The pressure control loop controls the pressure of the three chambers. For the pneumatics circuit of each chamber, there is a pressure sensor and two solenoid valves (one for pumping air into the chamber, the other for draining out). Once receiving the pressure commands from the mid or high level (i.e., the "inverse kinematic model" block and the "model predictive control" block in Fig.1), the pressure controller drives the valves of each chamber to stabilize its pressure at the requested value.
Middle level: Coarsely controlling the bending/shape with a kinematic open loop.
An inverse kinematic model is identified from the experimental data, which represents the relationship between the bending/shape and the air pressures of the three chambers. When receiving the desired position/orientation from the joystick, the controller in this level calculates the appropriate pressures of the three chambers using the kinetic model, and sends these pressures as the commands to the low level pressure control.
High level: Finely controlling the bending/shape with Model Predictive Control (MPC).
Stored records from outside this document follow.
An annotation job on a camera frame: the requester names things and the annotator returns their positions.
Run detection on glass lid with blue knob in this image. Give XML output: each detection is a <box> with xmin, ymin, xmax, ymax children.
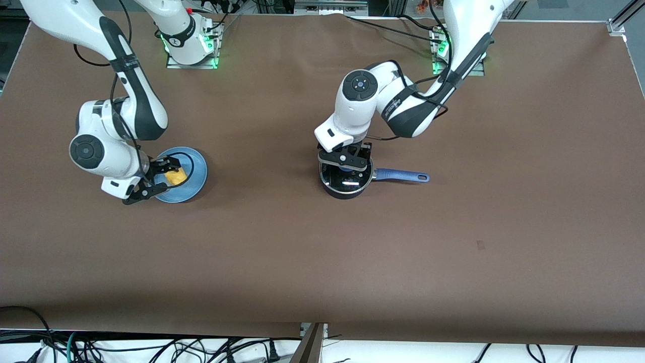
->
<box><xmin>320</xmin><ymin>156</ymin><xmax>374</xmax><ymax>195</ymax></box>

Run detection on blue round plate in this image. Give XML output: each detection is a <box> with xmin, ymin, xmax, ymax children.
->
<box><xmin>151</xmin><ymin>146</ymin><xmax>208</xmax><ymax>204</ymax></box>

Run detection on brown table cover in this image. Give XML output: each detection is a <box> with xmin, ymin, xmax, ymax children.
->
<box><xmin>0</xmin><ymin>9</ymin><xmax>645</xmax><ymax>347</ymax></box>

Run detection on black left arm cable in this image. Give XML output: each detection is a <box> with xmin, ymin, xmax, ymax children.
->
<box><xmin>368</xmin><ymin>0</ymin><xmax>454</xmax><ymax>143</ymax></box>

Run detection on dark pot with blue handle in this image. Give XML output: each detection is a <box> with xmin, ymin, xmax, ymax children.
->
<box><xmin>319</xmin><ymin>151</ymin><xmax>430</xmax><ymax>200</ymax></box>

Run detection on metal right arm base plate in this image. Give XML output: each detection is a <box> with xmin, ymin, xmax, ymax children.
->
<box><xmin>166</xmin><ymin>19</ymin><xmax>221</xmax><ymax>70</ymax></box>

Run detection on black cable on table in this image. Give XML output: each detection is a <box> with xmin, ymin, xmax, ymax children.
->
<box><xmin>398</xmin><ymin>14</ymin><xmax>444</xmax><ymax>32</ymax></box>
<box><xmin>345</xmin><ymin>15</ymin><xmax>446</xmax><ymax>45</ymax></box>

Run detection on aluminium profile rail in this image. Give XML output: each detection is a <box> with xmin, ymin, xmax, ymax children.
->
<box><xmin>294</xmin><ymin>0</ymin><xmax>369</xmax><ymax>16</ymax></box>

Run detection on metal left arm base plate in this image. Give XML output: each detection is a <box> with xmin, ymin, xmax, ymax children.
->
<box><xmin>431</xmin><ymin>25</ymin><xmax>486</xmax><ymax>77</ymax></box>

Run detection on black looping floor cable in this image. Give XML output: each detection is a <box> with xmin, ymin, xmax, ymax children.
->
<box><xmin>0</xmin><ymin>306</ymin><xmax>57</xmax><ymax>363</ymax></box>

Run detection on black base connector cable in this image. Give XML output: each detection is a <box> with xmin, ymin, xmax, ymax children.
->
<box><xmin>206</xmin><ymin>0</ymin><xmax>241</xmax><ymax>39</ymax></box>

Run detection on grey metal frame post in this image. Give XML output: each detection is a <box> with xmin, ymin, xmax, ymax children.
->
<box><xmin>290</xmin><ymin>323</ymin><xmax>329</xmax><ymax>363</ymax></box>

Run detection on aluminium corner bracket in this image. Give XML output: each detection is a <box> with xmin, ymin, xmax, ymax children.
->
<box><xmin>607</xmin><ymin>0</ymin><xmax>645</xmax><ymax>36</ymax></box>

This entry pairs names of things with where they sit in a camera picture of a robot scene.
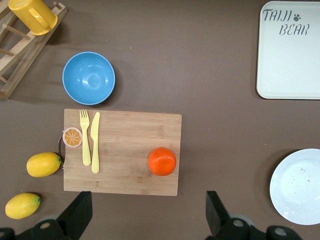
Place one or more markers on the yellow plastic knife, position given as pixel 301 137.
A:
pixel 95 150

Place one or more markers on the yellow plastic fork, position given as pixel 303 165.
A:
pixel 86 147

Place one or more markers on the toy orange slice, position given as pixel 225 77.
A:
pixel 72 137

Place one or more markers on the brown table mat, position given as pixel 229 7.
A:
pixel 187 62

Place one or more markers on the white round plate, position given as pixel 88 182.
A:
pixel 297 187

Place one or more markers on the blue bowl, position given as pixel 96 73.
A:
pixel 88 78

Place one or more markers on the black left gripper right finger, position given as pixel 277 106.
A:
pixel 217 220

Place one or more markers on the yellow lemon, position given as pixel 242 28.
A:
pixel 22 206
pixel 43 164

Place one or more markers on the wooden drying rack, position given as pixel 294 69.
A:
pixel 22 57

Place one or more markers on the yellow mug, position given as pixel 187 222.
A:
pixel 30 15

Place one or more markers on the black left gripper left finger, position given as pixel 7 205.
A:
pixel 75 215

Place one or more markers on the wooden cutting board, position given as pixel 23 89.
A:
pixel 130 155

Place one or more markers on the orange fruit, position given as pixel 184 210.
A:
pixel 162 161

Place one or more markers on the cream tray with bear print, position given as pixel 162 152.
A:
pixel 290 65

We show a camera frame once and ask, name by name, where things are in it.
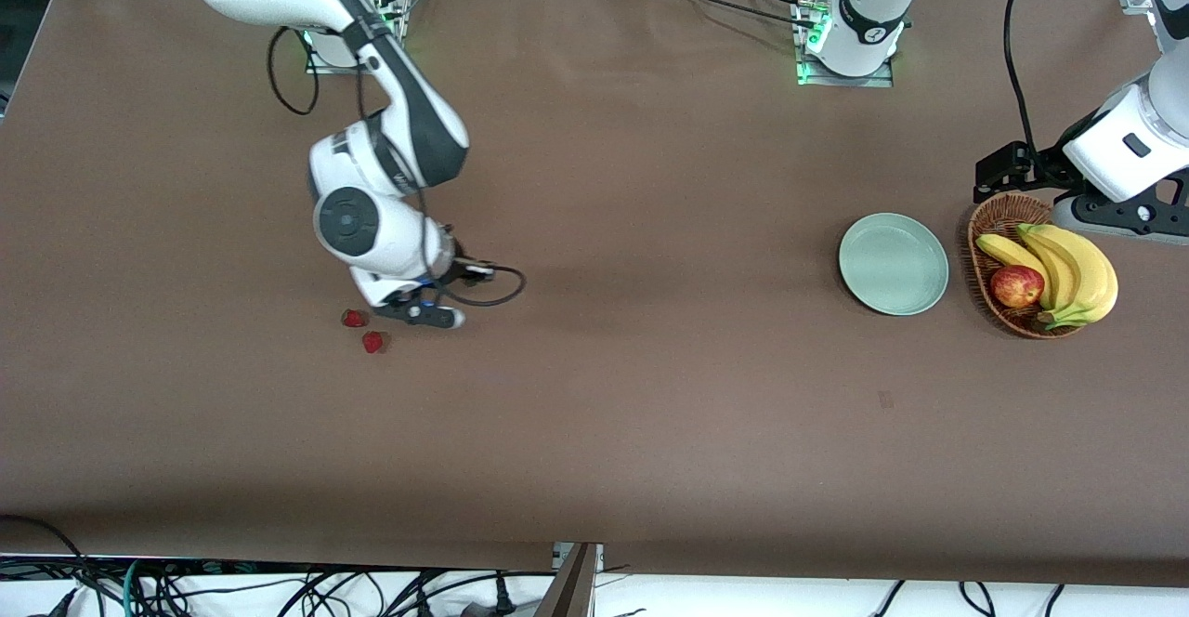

As the middle level is open loop control, it can only drive the single module into the neighbouring area of the desired bending/shape due to inevitable disturbances and uncertainties of the pneumatics system. Once the single module enters this neighbouring area, the system switches to high level fine control with MPC, which is also a closed loop involving the actual bending/shape obtained from a magnetic sensor at the tip of the single module (see Fig. 1). The task of the MPC module is to control the bending/shape accurately and robustly in this small neighbouring area. The MPC module uses a dynamics model of the single module and an online optimization algorithm to compute the pressure commands for the pressure controller. MPC was conventionally developed for slow systems like chemistry process. We are continuing to analyze various MPC algorithms in order to design an efficient algorithm that can run at the fast sample rate of our real-time system. Alternatively, we are using a simple Proportional-Derivative controller at the high level in current experiments for testing the whole system.